Privacy, and ownership of one’s own labor and initiative, are fundamental human rights. Crypto technologies represent a radical empowerment with regard to both of those rights. 

But corrupt and disingenuous authorities literally fomenting wars and destruction across the globe are now ramping up a war on cryptos to ensure vested government and corporate powers continue to control and primarily benefit from innovations created by the crypto community.

Crypto pioneers meant to provide people wrecked by financial manipulation with a means to directly transact, and exchange goods and services without enriching entrenched powers.

The success of the technology is obvious. The threat it presents to legacy powers is also now fully understood by those interests.



A new Bloomberg report details how Chinese repression, with “zero COVID” lockdown policies, and crackdowns on the tech sector, is creating higher unemployment and dejection in younger generations.

Unemployment for those aged 16 to 24 rose to 20 percent in July, and even those with college degrees are being affected, according to Bloomberg.

When China moved decisively against Bitcoin miners in 2021, Trends In Cryptos predicted China’s need to control their population would lead to further tech crackdowns and inevitable problems.

In “The Geopolitics of Bitcoin,” (27 Jul 2022) we told readers:

“China’s system cannot take advantage of the decentralized blockchain revolution, because their political, and increasingly, their economic vision is directly opposed to the decentralization and autonomy literally embodied in the code of blockchain protocols.

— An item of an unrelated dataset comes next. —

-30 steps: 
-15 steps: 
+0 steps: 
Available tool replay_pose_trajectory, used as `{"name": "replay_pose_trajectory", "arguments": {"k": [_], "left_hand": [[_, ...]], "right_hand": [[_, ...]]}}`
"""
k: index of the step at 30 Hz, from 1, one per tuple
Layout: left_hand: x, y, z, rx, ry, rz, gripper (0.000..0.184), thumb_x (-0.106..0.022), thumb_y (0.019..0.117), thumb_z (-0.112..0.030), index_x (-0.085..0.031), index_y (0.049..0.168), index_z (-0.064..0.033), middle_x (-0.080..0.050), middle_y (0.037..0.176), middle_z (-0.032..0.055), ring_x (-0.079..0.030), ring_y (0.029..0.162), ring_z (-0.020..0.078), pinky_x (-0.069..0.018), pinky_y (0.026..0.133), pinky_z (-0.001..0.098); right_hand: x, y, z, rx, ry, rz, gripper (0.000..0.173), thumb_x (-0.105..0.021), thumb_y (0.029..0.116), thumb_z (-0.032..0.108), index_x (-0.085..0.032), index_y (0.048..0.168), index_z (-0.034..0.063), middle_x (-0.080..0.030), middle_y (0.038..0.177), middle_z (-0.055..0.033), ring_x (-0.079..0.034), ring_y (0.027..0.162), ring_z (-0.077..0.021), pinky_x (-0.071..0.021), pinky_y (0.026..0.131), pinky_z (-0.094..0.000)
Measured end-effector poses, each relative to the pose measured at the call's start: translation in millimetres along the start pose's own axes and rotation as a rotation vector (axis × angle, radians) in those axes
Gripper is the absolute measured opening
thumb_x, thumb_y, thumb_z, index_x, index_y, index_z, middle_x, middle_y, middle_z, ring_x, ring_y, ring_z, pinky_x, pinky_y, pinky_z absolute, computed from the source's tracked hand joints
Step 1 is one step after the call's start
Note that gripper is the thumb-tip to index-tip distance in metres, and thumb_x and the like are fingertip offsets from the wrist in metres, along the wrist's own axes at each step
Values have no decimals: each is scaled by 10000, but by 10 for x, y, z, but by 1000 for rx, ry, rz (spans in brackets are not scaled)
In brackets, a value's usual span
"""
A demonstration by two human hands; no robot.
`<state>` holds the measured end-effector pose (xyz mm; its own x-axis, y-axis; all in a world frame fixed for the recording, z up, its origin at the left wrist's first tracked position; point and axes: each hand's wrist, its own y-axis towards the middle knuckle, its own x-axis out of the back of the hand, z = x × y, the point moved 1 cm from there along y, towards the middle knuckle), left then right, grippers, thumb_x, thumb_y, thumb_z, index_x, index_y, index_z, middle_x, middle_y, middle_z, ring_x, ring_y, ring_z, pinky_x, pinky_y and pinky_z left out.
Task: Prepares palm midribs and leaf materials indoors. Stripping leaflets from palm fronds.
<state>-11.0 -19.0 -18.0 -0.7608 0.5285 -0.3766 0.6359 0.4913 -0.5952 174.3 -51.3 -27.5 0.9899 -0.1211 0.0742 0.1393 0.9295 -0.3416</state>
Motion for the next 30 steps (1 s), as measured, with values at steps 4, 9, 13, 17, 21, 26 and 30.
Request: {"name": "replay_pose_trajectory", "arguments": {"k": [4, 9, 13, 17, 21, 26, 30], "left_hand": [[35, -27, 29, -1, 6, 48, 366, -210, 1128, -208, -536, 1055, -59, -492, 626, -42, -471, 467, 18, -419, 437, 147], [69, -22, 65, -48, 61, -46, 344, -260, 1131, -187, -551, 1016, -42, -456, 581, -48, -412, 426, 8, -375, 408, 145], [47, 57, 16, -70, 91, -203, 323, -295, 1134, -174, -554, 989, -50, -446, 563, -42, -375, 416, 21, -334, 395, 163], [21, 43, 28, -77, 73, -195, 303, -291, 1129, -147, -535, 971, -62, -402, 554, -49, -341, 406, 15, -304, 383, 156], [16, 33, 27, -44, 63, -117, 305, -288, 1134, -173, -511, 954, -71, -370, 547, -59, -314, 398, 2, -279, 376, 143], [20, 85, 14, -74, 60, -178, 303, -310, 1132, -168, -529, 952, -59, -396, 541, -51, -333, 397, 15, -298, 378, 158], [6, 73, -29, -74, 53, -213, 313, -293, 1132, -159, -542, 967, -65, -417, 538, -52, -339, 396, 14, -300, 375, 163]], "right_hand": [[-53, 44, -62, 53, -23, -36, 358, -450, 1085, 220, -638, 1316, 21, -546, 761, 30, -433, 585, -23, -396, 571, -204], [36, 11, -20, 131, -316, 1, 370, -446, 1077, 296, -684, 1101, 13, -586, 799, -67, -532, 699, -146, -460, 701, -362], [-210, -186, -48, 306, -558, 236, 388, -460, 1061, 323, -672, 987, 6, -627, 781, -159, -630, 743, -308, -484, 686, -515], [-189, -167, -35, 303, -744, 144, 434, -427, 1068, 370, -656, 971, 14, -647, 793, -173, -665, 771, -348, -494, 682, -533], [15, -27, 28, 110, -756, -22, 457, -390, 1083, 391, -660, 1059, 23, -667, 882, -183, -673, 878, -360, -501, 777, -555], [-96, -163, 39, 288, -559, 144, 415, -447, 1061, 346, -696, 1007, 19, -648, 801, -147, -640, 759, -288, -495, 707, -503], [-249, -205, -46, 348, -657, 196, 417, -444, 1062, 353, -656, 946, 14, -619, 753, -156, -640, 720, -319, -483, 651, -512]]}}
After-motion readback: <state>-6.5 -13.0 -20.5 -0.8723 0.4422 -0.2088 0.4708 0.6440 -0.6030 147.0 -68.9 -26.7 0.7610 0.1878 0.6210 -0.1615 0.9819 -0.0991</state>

The U.S. and the western nations that still, at least by heritage and a residue of common experience, value freedom, have an opportunity right now. They can embrace the crypto revolution. China can’t.

By supporting crypto innovations, the West can supercharge its economies, and move to restore the integrity of money. It can realize enormous benefits from the financial efficiencies that the blockchain is already introducing to millions utilizing decentralized money market borrowing and lending without mediating institutions like banks. It can also introduce a level of integrity and resilience to corruption or co-option into a virtually endless array of processes.” 

We also forecast the effects that Xi Jinping’s more general tech crackdown would have on its economy, in “XI RAMPS UP ECONOMIC ‘CULTURAL REVOLUTION’ IN CHINA” (27 Jul 2021). And numerous Trends In Technocracy articles have argued that China’s social credit and surveillance state represent huge negatives in its quest for true world leadership, not plusses.

Unfortunately, as China has stepped up their repressions, the West and the U.S. have been busy blowing the opportunity by embroiling themselves in stupid wars and misguided crackdowns of their own on the crypto sector.

Between New York chasing bitcoin mining operations out of the state, the SEC persecuting Ripple Networks and now Coinbase over “securities” tokens, crypto “sanctions” attempts to weaponize the sector against enemies, the Euro region’s hypocritical “green crypto” regulations, and now the Treasury Department coordinating with Europe to arrest coders, the West is a mess.

It could soon get worse, if the views of powerful players like Senator Elizabeth Warren (D-MA), who serves on the Finance Committee, prevail. Warren wants to crush cryptos and copy the Chinese Digital surveillance and control Yuan.

There are intelligent regulations that could support the crypto sector without crushing it, as we recently pointed out in “COULD STABLECOINS SAVE THE DOLLAR?” (9 Aug 2022). The upcoming midterm elections may well prove crucial for the direction of crypto technology.

It may well end up being the Chinese century, but only by default, because the U.S. insisted on trying to emulate “the Chinese way,” instead of unleashing and trusting the power of freedom.